Elmer E. Chapin
Elmer E. Chapin was born September 27, 1860, at East Otto, Montgomery Co., N.Y., and received his education in the common schools of Buffalo, to which city his parents removed soon after his birth. He is the son of Rev. Lucius, a minister in the Methodist Church and Sophia Chapin, who were American born, and in the early days were known as "Down East Yankees," both being born in the State of Vermont, and on the father's side the family is descended from Ethan Allen. Rev. Lucius Chapin was a minister in the Methodist Church.
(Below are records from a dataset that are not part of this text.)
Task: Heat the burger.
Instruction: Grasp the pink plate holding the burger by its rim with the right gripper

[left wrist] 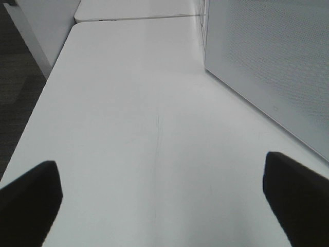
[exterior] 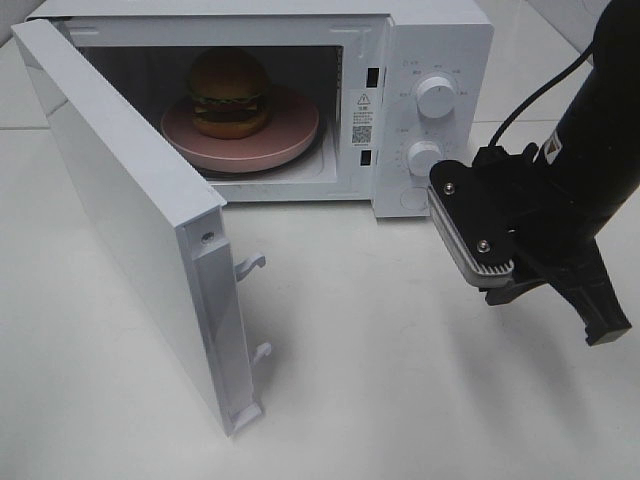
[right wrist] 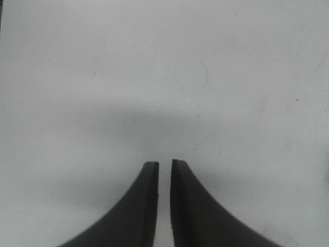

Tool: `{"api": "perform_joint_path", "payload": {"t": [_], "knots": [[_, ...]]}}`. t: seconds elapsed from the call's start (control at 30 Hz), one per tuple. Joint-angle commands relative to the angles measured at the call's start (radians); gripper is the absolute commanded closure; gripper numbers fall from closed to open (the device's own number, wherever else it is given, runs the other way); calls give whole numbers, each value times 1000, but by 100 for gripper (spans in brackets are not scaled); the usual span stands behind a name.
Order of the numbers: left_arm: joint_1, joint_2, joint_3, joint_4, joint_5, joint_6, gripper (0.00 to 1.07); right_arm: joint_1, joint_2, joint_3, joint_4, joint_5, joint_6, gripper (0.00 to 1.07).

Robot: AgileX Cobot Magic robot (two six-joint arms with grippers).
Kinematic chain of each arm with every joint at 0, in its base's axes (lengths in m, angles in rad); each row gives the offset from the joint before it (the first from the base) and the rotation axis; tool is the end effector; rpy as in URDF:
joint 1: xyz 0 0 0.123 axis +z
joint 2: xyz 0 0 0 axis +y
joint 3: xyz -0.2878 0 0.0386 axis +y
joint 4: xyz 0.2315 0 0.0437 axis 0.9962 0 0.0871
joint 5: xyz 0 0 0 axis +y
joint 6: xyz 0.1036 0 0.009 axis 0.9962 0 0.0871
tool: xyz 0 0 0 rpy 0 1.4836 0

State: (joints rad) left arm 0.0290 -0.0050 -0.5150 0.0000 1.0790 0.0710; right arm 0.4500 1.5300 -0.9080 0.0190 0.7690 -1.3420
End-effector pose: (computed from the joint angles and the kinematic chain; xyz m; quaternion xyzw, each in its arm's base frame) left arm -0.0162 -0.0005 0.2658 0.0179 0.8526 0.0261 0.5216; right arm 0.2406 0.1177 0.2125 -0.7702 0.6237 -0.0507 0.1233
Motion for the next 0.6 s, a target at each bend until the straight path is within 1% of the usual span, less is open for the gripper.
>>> {"api": "perform_joint_path", "payload": {"t": [0.03,0.07,0.1,0.13,0.17,0.2,0.23,0.3,0.33,0.37,0.4,0.43,0.47,0.53,0.6], "knots": [[3,-5,0,0,-10,-5,7,19,-8,-11,-51,-12,-20,90],[3,-5,0,0,-10,-5,7,42,-8,-24,-88,-34,-19,83],[3,-5,0,0,-10,-5,7,42,-8,-24,-88,-34,-19,83],[3,-5,0,0,-10,-5,7,66,-8,-38,-110,-76,-7,72],[3,-5,0,0,-10,-5,7,73,-8,-45,-113,-94,0,67],[3,-5,0,0,-10,-5,7,73,-8,-45,-113,-94,0,67],[3,-5,0,0,-10,-5,7,93,-8,-63,-113,-130,4,54],[3,-5,0,0,-10,-5,7,115,-8,-86,-114,-140,3,39],[3,-5,0,0,-10,-5,7,115,-8,-86,-114,-140,3,39],[3,-5,0,0,-10,-5,7,129,5,-110,-115,-153,7,24],[3,-5,0,0,-10,-5,7,135,12,-122,-115,-151,19,19],[3,-5,0,0,-10,-5,7,135,12,-122,-115,-151,19,19],[3,-5,0,0,-10,-5,7,140,36,-148,-119,-155,46,12],[3,-5,0,0,-10,-5,7,142,48,-158,-122,-158,53,11],[3,-5,0,0,-10,-5,7,147,92,-196,-144,-174,61,12]]}}
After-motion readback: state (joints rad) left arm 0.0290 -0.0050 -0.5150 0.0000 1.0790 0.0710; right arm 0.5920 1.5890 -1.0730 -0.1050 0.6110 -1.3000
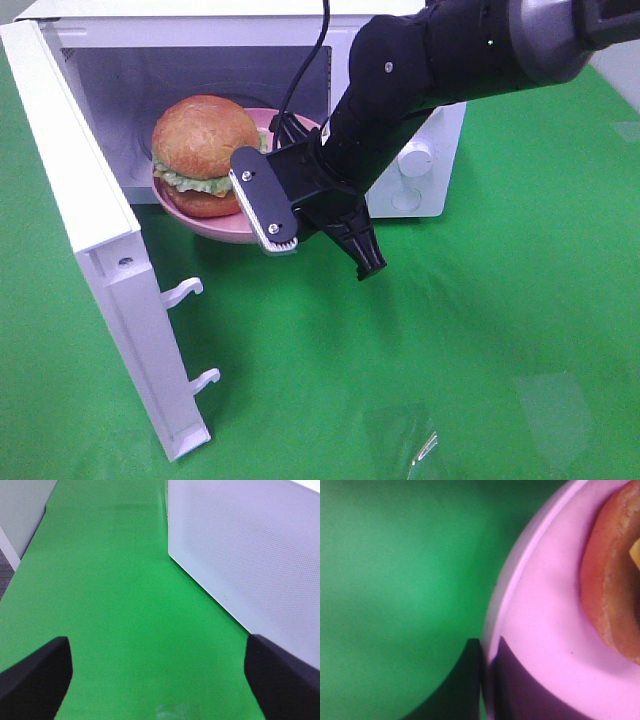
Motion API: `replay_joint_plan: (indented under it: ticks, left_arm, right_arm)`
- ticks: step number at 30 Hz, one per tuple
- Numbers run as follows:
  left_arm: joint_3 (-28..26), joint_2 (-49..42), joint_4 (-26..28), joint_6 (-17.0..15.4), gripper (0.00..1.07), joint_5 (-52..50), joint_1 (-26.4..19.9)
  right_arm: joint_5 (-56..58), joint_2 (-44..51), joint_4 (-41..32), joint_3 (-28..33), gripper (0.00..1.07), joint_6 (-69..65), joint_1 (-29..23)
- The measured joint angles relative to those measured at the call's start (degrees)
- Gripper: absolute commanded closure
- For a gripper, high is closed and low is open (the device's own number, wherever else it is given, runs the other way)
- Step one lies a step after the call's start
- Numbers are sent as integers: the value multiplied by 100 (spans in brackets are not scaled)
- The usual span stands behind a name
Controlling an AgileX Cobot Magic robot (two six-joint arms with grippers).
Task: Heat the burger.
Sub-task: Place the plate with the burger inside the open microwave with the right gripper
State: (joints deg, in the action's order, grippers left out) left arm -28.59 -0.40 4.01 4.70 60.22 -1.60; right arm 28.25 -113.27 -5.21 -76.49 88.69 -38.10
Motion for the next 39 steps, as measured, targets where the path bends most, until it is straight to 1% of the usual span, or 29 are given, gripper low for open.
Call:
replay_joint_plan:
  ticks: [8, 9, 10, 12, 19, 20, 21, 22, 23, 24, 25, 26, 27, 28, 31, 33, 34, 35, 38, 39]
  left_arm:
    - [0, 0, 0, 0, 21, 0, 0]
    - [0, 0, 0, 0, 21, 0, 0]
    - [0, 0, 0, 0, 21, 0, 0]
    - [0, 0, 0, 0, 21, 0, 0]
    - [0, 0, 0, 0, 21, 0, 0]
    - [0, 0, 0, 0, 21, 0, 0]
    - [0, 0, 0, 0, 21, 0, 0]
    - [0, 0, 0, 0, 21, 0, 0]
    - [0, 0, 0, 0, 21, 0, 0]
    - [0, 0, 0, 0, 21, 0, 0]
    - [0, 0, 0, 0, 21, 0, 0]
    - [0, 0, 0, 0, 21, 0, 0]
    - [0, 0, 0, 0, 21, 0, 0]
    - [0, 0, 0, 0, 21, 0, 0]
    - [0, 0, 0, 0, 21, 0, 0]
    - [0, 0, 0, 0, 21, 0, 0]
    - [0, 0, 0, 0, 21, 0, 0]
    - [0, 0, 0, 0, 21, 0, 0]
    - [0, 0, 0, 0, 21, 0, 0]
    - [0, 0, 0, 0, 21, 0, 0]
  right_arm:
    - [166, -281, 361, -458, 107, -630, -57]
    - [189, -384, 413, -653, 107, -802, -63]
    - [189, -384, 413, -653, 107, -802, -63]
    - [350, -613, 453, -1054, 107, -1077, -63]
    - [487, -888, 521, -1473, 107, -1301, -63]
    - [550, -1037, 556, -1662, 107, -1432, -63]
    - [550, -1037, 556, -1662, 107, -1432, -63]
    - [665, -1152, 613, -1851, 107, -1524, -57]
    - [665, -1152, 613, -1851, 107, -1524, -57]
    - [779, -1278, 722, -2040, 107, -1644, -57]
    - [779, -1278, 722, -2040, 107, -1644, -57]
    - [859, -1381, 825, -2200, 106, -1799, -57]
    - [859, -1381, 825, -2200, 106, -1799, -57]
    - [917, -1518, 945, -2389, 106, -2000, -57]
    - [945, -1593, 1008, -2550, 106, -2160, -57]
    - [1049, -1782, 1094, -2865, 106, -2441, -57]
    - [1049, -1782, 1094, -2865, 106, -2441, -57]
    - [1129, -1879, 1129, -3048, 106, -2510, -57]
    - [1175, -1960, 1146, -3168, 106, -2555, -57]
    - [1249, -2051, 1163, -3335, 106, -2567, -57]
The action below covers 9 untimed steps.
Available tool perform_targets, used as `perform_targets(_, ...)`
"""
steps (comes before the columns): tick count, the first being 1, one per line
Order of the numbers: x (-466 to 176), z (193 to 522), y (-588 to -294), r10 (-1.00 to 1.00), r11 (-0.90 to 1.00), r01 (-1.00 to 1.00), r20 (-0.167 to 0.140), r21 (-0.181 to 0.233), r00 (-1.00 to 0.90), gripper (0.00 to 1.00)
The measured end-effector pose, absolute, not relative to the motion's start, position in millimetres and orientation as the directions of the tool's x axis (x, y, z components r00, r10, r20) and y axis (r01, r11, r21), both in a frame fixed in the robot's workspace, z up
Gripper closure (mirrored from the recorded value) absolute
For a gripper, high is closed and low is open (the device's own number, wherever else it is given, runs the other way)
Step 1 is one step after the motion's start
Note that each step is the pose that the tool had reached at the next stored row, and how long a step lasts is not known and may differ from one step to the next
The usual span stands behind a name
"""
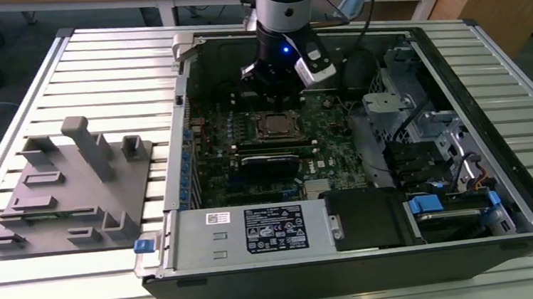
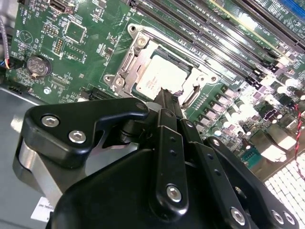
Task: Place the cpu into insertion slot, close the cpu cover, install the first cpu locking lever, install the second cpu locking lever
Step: 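Install the first cpu locking lever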
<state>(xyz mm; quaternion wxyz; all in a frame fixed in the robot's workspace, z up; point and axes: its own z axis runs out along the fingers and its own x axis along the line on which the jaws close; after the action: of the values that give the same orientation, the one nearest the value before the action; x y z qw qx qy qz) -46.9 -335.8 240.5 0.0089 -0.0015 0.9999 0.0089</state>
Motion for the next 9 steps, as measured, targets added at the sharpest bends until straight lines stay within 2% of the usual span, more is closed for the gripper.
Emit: perform_targets(9,-46.9,244.6,-335.8,-0.003,1.0,-0.003,-0.018,0.018,-1.0,0.9)
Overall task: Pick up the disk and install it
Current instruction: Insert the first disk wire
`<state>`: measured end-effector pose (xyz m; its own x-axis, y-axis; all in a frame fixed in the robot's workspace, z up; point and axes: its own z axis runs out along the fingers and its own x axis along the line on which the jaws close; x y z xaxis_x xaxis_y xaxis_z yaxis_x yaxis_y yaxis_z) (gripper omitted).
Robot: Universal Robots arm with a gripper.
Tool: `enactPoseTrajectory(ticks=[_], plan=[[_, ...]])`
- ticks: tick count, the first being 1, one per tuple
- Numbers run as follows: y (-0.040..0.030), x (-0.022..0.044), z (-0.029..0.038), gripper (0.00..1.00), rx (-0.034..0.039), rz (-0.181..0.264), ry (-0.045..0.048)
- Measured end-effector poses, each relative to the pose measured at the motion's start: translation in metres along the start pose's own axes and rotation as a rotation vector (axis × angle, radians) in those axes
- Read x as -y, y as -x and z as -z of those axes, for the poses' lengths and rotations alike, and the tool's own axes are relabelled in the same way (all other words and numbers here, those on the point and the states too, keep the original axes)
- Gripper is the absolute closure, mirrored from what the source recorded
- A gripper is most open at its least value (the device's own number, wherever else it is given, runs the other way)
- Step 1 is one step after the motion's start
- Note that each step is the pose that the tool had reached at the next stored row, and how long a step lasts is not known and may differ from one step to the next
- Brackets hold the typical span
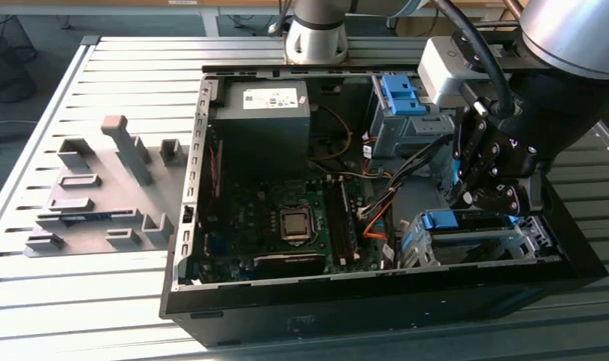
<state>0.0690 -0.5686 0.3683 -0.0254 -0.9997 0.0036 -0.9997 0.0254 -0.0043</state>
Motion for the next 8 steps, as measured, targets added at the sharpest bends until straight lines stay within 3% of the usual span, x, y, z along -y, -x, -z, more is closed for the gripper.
enactPoseTrajectory(ticks=[8], plan=[[0.0,0.0004,-0.0001,0.89,0.0002,0.0,0.0]])
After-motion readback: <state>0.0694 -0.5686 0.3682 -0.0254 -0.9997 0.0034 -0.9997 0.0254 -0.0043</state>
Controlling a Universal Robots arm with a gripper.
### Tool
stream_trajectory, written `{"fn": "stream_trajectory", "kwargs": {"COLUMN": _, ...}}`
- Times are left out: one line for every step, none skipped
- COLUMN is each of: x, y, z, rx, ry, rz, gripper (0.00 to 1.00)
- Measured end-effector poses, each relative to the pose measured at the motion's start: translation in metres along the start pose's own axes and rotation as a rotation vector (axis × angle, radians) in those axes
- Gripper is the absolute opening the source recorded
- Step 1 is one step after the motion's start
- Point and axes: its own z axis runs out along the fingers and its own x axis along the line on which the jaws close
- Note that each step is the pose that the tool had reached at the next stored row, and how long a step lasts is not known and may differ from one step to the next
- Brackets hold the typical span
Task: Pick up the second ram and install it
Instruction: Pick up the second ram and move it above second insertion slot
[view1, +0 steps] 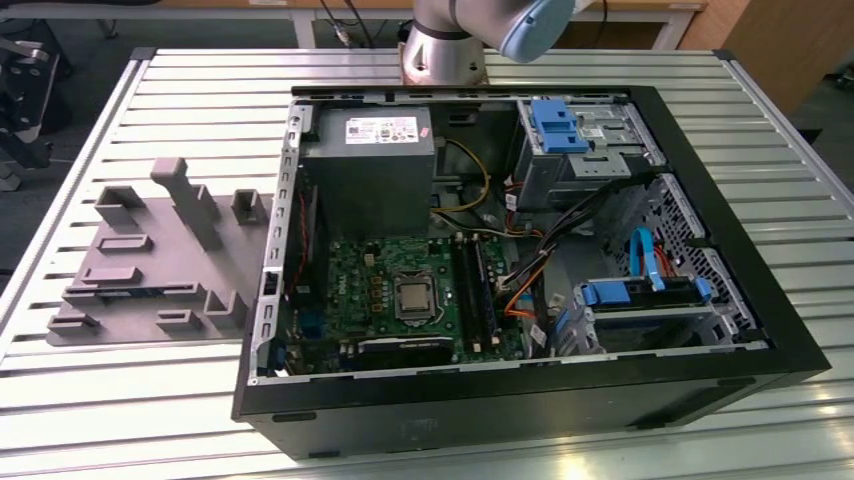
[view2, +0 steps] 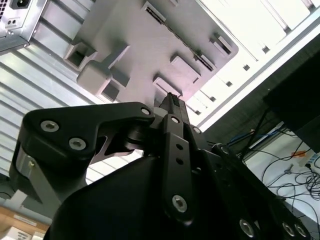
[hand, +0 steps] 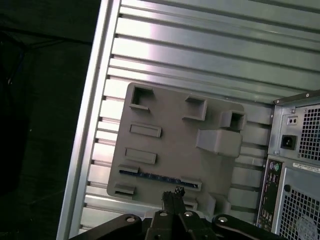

The first experience of our subject in connection with the lakes was, though nothing but a school boy, in the capacity of a deck hand or line man on the tug Newsboy, of Buffalo harbor. After leaving this employ he spent two years in the machine shops, learning the trade of machinist, which he subsequently followed. His first boat was the tug Iron Bridge; then the Newsboy for two or three seasons. His next employment was as chief engineer in the tug Fulton, where he remained one season, and then returned to the Newsboy in the same capacity, remaining in her until she was remodeled and her name changed to the Leo Lennox. The next service he engaged in was with the New York Central Railroad Company, on its Western division, for which company he acted as fireman eleven years and engineer two years, and then, in June 1891, he came to his present position, that of chief engineer of the Exchange Elevator. Mr. Chapin was a member of the Brotherhood of Locomotive Firemen for eight or nine years, and for eight or nine has a member of the Marine Engineers Beneficial Association; for the past two years has been a member of the Ancient Order of United Workmen.
On July 1, 1885, Mr. Chapin was married to Nelly C. Kirkland, daughter of Gilbert C. Kirkland, formerly of Rochester, N.Y. To this union have come children as follows: Harry E., Jennie (deceased) and Gilbert.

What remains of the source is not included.